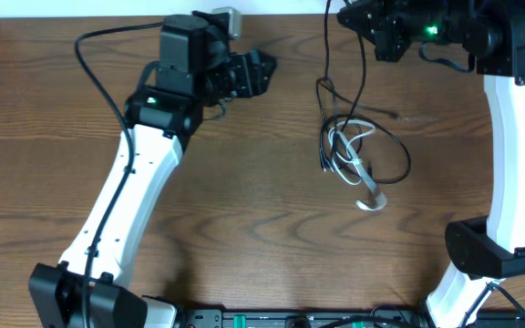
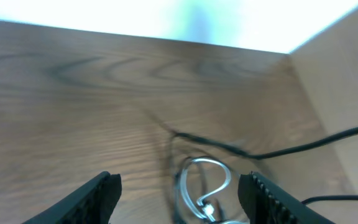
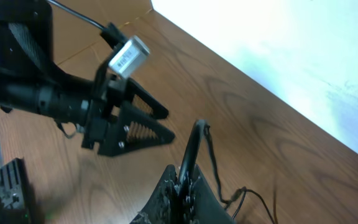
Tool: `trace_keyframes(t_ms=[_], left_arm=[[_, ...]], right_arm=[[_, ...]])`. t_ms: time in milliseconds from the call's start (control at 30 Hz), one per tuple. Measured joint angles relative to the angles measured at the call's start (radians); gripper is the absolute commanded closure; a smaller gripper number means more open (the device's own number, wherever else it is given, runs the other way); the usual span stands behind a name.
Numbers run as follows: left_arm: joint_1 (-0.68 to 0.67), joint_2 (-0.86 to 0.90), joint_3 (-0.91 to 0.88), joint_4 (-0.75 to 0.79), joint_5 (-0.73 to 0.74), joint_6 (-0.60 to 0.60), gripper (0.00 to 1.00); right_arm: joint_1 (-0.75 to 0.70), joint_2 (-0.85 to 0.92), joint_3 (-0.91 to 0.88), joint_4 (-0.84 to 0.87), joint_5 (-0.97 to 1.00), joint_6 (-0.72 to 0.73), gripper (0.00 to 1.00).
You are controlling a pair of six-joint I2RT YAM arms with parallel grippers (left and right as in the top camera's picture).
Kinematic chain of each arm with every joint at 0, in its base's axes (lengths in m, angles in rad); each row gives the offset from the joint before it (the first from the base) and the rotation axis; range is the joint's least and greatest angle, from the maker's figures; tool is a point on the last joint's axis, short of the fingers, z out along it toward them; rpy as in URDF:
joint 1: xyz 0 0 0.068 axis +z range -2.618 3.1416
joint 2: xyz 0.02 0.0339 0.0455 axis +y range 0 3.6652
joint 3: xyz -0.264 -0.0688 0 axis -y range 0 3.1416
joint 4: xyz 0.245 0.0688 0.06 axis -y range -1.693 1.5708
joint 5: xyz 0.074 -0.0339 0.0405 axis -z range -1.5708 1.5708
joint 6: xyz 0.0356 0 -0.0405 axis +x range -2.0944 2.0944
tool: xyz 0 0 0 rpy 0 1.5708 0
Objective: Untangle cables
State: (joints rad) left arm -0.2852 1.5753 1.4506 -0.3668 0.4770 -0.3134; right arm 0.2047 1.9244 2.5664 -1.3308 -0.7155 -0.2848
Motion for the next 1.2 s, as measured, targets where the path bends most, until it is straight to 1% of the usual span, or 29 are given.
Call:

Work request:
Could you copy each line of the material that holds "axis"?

Solution:
Kinematic chain of each arm with every joint at 0, in its base's axes (lengths in m, angles in rad); each row gives the offset from the joint before it (the first from the base) and the rotation axis; range is the joint's least and greatest angle, from the maker's figures; tool is a point on the last joint's axis, short of the fingers, z out along it toward them; rpy as in URDF:
joint 1: xyz 0 0 0.068 axis +z range -2.618 3.1416
joint 2: xyz 0.02 0.0339 0.0455 axis +y range 0 3.6652
joint 3: xyz -0.264 -0.0688 0 axis -y range 0 3.1416
joint 4: xyz 0.245 0.0688 0.06 axis -y range -1.693 1.5708
joint 5: xyz 0.074 -0.0339 0.0405 axis -z range -1.5708 1.5708
joint 6: xyz 0.0356 0 -0.0405 axis +x range -2.0944 2.0944

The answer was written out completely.